Forecasters at the National Weather Service's Storm Prediction Center in Norman placed western and central Oklahoma under an enhanced-risk Saturday afternoon outlook, with very large hail, damaging straight-line winds and a small number of tornadoes possible from the late afternoon into the early evening. The threat extends in a weaker form across parts of Texas, Kansas, the central High Plains and the Gulf Coast states, where slower-moving cells could produce flash flooding through Sunday morning.
Saturday's outlook came as Mississippi continued to inventory the damage from the May 6 tornado outbreak, which the National Weather Service in Jackson now confirms included fourteen tornadoes touching down across the southern half of the state. Approximately five hundred homes were damaged or destroyed across Lincoln, Lamar, Wilkinson, Lawrence and Franklin counties, and seventeen people were injured, the most serious of them a four-month-old infant in Bogue Chitto.

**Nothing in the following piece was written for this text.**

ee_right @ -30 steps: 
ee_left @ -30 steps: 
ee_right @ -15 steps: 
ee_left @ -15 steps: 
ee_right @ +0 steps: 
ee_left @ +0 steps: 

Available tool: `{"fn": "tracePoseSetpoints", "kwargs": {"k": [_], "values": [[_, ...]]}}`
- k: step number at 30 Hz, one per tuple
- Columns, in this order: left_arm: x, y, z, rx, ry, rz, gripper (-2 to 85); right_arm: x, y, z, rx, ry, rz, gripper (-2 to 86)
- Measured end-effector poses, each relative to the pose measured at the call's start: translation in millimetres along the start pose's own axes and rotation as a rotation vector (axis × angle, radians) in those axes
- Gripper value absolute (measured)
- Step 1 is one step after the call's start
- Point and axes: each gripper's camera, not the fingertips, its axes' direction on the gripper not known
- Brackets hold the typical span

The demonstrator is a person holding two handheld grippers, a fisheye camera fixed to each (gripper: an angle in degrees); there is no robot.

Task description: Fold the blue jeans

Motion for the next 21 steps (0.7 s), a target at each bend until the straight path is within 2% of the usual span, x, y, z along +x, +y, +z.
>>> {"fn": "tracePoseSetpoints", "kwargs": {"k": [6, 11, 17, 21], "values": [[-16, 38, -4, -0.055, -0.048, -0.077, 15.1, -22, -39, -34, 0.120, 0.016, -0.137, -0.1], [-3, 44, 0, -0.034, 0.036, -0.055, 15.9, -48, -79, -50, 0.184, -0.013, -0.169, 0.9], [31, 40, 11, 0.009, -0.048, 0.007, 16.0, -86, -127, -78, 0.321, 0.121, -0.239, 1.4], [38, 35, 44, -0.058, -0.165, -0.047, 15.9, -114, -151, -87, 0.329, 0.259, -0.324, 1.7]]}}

Governor Tate Reeves declared a state of emergency on Thursday and on Saturday morning toured the trailer-park community at Bogue Chitto, where a violent tornado flattened all but one of twenty-four mobile homes. The governor said he had asked the White House for a federal disaster declaration that would unlock direct assistance to homeowners through the Federal Emergency Management Agency, although he conceded that the agency's ongoing reorganisation under President Donald Trump had introduced uncertainty over response times.
The Mississippi Emergency Management Agency said on Saturday that it had distributed about 11,000 meals and 22,000 bottles of water through three staging sites in Lincoln County. The Salvation Army has set up a mobile kitchen at the Brookhaven civic centre, and a network of churches across the diocese of Jackson is housing displaced families on a rolling basis. No fatalities were reported from any of the Wednesday-night tornadoes.
The wider weather pattern is being driven by an unusually persistent upper-level trough that has stalled across the central Plains and is unlikely to break down before Tuesday. National Weather Service offices in Norman, Wichita, Amarillo and Tulsa have positioned additional radar staff and storm-spotter coordinators for the weekend, and FEMA Region 6 has pre-positioned ten generator-equipped command vehicles in Oklahoma City.